Early Tuesday morning, with flagrant disregard for Judge Douglas G. Harkin’s recent order that the city involve the public in the Rattlesnake sewer decision-making process, and after repeated warnings and admonitions from concerned Missoulians at Monday’s City Council meeting, Mayor Kadas allegedly slipped on his left sock without first taking public comment. Sources inside the mayor’s office don’t deny the allegations.

Also on Monday night, pointed questioning from Audrey Tenesch, 81, revealed that the mayor may lack the ability to count. Tenesch recalled that 30 percent of Rattlesnake residents supported the sewer project, but a city report claimed a majority of ayes. Since when, Tenesch wanted to know, does 30 percent constitute a majority? The mayor offered to discuss the calculations with her in private, and at a later date. Since when, she continued, were public comments limited to three minutes? The mayor, undoubtedly flummoxed by the rapid-fire figures—30, 70, three—opted not to respond.

Another private citizen’s behavior at Monday’s meeting may prompt further discussion of the public comment dilemma: Is non-speaking participation a form of public comment? Will Snodgrass spent at least 56 seconds hovering over the podium before accusing the mayor of apathy, amnesia or both. At two recent meetings, Snodgrass claimed, the mayor failed to call for public comment.

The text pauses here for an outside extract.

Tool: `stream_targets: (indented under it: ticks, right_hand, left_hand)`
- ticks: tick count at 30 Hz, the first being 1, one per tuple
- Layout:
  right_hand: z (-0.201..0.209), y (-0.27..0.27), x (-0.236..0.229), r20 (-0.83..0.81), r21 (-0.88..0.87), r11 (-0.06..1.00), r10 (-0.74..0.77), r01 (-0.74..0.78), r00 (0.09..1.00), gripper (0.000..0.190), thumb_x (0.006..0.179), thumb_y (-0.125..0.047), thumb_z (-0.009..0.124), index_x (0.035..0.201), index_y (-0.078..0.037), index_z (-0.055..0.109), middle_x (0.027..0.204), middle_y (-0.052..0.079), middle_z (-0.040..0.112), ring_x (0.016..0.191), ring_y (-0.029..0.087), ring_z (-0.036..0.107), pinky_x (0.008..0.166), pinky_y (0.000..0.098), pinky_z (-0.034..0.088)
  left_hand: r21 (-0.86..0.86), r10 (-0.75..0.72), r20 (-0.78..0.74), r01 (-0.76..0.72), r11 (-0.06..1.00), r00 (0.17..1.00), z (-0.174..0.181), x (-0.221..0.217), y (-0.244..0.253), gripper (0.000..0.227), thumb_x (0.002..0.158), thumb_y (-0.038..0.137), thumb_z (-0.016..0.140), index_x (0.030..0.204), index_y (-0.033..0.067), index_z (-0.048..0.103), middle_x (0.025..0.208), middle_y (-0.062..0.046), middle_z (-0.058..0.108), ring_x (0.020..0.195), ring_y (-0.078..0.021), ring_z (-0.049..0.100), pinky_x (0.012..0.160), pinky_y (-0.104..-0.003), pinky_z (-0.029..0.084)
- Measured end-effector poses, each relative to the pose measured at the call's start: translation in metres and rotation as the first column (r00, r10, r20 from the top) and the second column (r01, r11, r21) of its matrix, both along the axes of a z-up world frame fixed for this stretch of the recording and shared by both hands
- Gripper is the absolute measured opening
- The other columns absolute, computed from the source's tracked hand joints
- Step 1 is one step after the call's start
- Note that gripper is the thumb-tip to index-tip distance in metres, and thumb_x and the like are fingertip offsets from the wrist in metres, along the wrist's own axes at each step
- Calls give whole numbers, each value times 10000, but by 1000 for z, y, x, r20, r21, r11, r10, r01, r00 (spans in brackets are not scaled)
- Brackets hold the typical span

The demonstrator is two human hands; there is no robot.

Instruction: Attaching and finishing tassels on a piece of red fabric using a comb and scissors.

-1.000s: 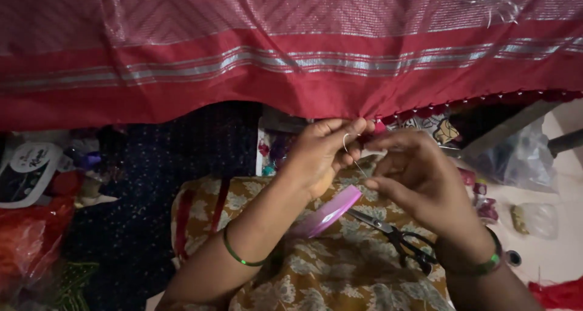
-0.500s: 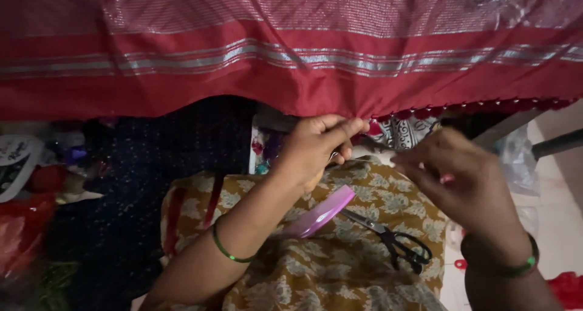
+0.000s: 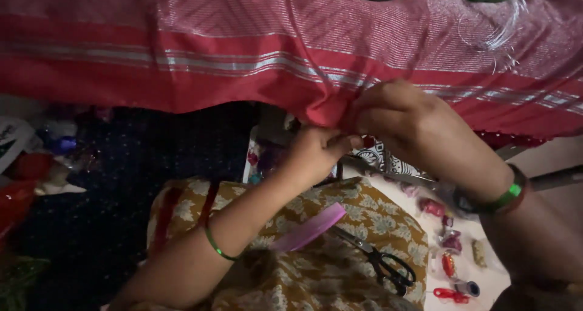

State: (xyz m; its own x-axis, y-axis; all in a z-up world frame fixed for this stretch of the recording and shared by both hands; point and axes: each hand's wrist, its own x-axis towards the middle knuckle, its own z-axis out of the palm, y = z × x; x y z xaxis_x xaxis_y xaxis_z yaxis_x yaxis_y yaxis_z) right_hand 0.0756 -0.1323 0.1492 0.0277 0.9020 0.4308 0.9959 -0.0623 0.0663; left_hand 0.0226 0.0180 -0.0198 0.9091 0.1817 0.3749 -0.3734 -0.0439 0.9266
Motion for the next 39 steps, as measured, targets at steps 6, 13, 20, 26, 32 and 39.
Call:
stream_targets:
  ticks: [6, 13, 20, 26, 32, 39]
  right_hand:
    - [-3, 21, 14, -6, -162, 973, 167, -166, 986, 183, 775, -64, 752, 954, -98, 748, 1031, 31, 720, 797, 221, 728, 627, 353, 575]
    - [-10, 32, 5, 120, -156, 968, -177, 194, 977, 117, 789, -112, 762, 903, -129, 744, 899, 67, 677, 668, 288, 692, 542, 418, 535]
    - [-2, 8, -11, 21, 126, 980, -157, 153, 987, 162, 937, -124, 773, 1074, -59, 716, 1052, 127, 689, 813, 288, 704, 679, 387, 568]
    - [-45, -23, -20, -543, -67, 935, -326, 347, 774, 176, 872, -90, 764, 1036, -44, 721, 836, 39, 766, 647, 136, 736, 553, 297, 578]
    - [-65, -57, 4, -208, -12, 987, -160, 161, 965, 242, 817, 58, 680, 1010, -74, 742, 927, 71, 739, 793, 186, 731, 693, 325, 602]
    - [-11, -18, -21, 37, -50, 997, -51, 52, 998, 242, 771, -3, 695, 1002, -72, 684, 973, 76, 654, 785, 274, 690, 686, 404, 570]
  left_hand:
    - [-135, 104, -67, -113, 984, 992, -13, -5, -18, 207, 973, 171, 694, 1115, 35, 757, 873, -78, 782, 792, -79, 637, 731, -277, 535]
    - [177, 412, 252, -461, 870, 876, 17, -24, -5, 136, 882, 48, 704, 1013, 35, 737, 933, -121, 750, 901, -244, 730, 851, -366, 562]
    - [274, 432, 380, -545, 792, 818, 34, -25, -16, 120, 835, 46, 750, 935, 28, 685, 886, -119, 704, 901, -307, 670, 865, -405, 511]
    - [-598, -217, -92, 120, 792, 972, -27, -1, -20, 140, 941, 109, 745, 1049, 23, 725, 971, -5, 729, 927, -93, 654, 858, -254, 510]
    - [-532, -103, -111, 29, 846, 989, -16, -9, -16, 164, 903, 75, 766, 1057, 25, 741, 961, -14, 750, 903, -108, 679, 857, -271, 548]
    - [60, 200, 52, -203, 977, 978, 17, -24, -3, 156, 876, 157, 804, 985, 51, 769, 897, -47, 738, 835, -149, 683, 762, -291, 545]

The mayor heard Snodgrass out, and in a fit, perhaps, of wishful thinking, moved on to proclaim Friday, Feb. 6, a day to celebrate cardiovascular health. No word yet from the citizenry as to whether a majority supports the proclamation.


Between the moment when a Super Bowl announcer sent a shout out to all the troops protecting America’s freedom and the moment when Tom Brady won his (surely much needed!) Cadillac Roadster, America watched a great football game on Feb. 1. It also watched a heck of a lot of commercials. Some were funny (H&R Block’s talking “Willie Nelson Tax Advice Doll” garnered laughs due to its reckless pull-string financial advice, recommendations like “Willie’d do it” or “I’m down with it”). Some made you want a cigarette (the anti-smoking ad comparing cigarettes to “shards-of-glass freeze pops”). Some were horrible (the Budweiser commercial in which a ref learns to take on-field abuse from coaches by remaining calm as his wife screams some at-home abuse in his ear was utterly annoying). Some were overtly sexual (Ciela can offer 36 hours of erect penis!?!). Others were more subtly sexual (NOTE: When Mike Ditka throws a ball through a tire swing for Levitra, he’s trying to say, “Get it up and get it in the hole, fellas,” like a train going through a tunnel in an old movie). One ad you didn’t see was one for which MoveOn.org offered CBS good money. That ad featured young children working in factories with the tag: “Guess who’s going to pay for George W. Bush’s trillion-dollar deficit?” So just to review: CBS is cool with advertising drugged-up erections, alcoholic beverages and cigarettes (Sure, it’s an anti-smoking ad, but any smoker will tell you that the mere mention of the word “cigarette” is enough to incite the urge to light up), but don’t you dare try to get political. Anyhow, the best ad may well have been the Cadillac commercial featuring about 10 seconds of silence. When ad volumes are cranked up far above game-time levels (as was the case during the Super Bowl), that silence stood out clearly in a field of white noise, giving men and women all over America a brief moment to think clearly, and perhaps ask themselves, “What the hell am I supposed to do with a 36-hour erection?”